I pay my chiropractor good money, because it was his treatment and rehab plan that fixed the pain in my back and got me walking again.
People want to buy that which will not only solve a problem, but take away their pain. If something if painful for them, you can very well bet that they will pay good money to have the pain taken away.
And it doesn’t have to be physical. It can be emotional, spiritual pain, as well.
I’ve heard somewhere, that at its most basic form, people want to get laid, paid, or made.
Hence the biggest industries and commodities in the world today.
If you seek to find out what people are willing to buy, and to serve it to them, you’ll go far.
What people want to do
From my personal experience, humans are fickle beings. They also don’t tell you what they’re going to do, or they tell you one thing, but do another.
But if you know what a person wants to do, and is going to do, then it opens up so many opportunities for you.
Opportunities to support, encourage, strengthen, and help the person, and not the other way around.
How would you then find out what people want to do?
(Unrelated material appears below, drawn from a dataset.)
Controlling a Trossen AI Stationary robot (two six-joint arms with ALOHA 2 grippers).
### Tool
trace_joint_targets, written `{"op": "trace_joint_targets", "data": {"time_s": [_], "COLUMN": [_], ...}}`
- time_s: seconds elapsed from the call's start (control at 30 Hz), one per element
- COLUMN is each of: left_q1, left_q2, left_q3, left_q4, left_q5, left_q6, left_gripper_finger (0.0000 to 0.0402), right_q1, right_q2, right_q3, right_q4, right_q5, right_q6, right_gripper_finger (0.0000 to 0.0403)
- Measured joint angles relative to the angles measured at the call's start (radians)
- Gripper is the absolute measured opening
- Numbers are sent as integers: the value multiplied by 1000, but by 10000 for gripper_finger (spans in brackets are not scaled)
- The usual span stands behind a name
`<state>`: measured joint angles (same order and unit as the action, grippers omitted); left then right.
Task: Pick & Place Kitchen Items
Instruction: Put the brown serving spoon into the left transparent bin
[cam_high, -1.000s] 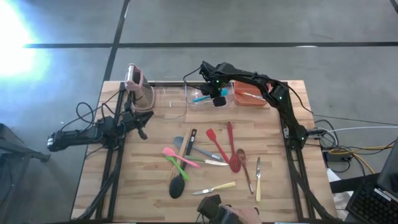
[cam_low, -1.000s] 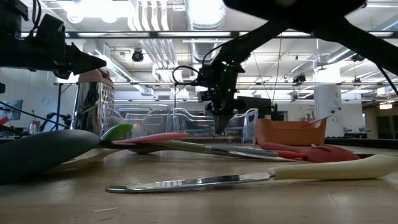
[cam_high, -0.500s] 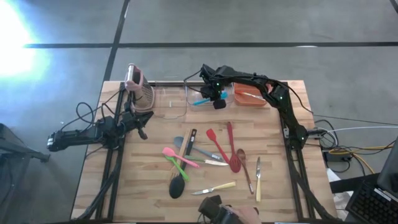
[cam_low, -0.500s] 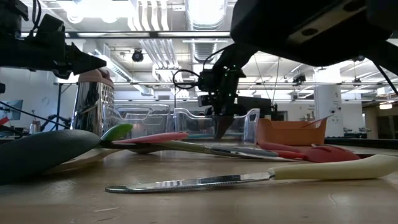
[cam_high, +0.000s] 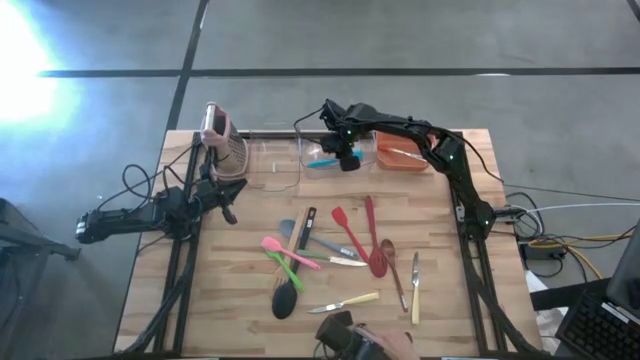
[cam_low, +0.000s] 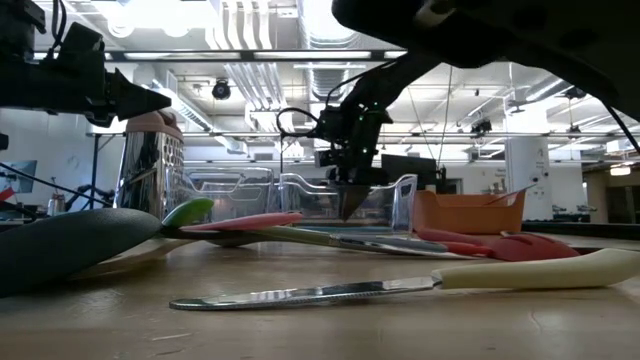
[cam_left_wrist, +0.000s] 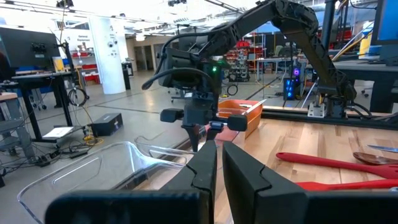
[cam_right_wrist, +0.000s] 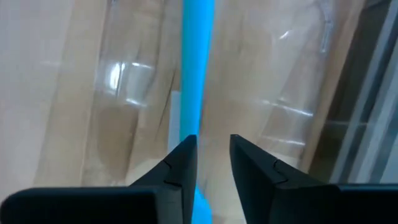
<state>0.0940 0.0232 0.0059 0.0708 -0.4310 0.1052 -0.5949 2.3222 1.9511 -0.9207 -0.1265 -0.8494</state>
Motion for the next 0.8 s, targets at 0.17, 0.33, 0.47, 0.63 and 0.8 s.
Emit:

Or put another way, what do they want to be doing? What change do they want?
Seek to understand first
Because all knowledge, informed decisions, and effective actions, come from an understanding.
Understanding what other people want, what they are saying, and what they want to do.
As Dr. Covey shares in the 7 Habits of Highly Effective People, if you seek to understand first, then it is easier to seek to be understood later.
Find out first, understand fully, only then, respond.
If you do so you will go far in this world.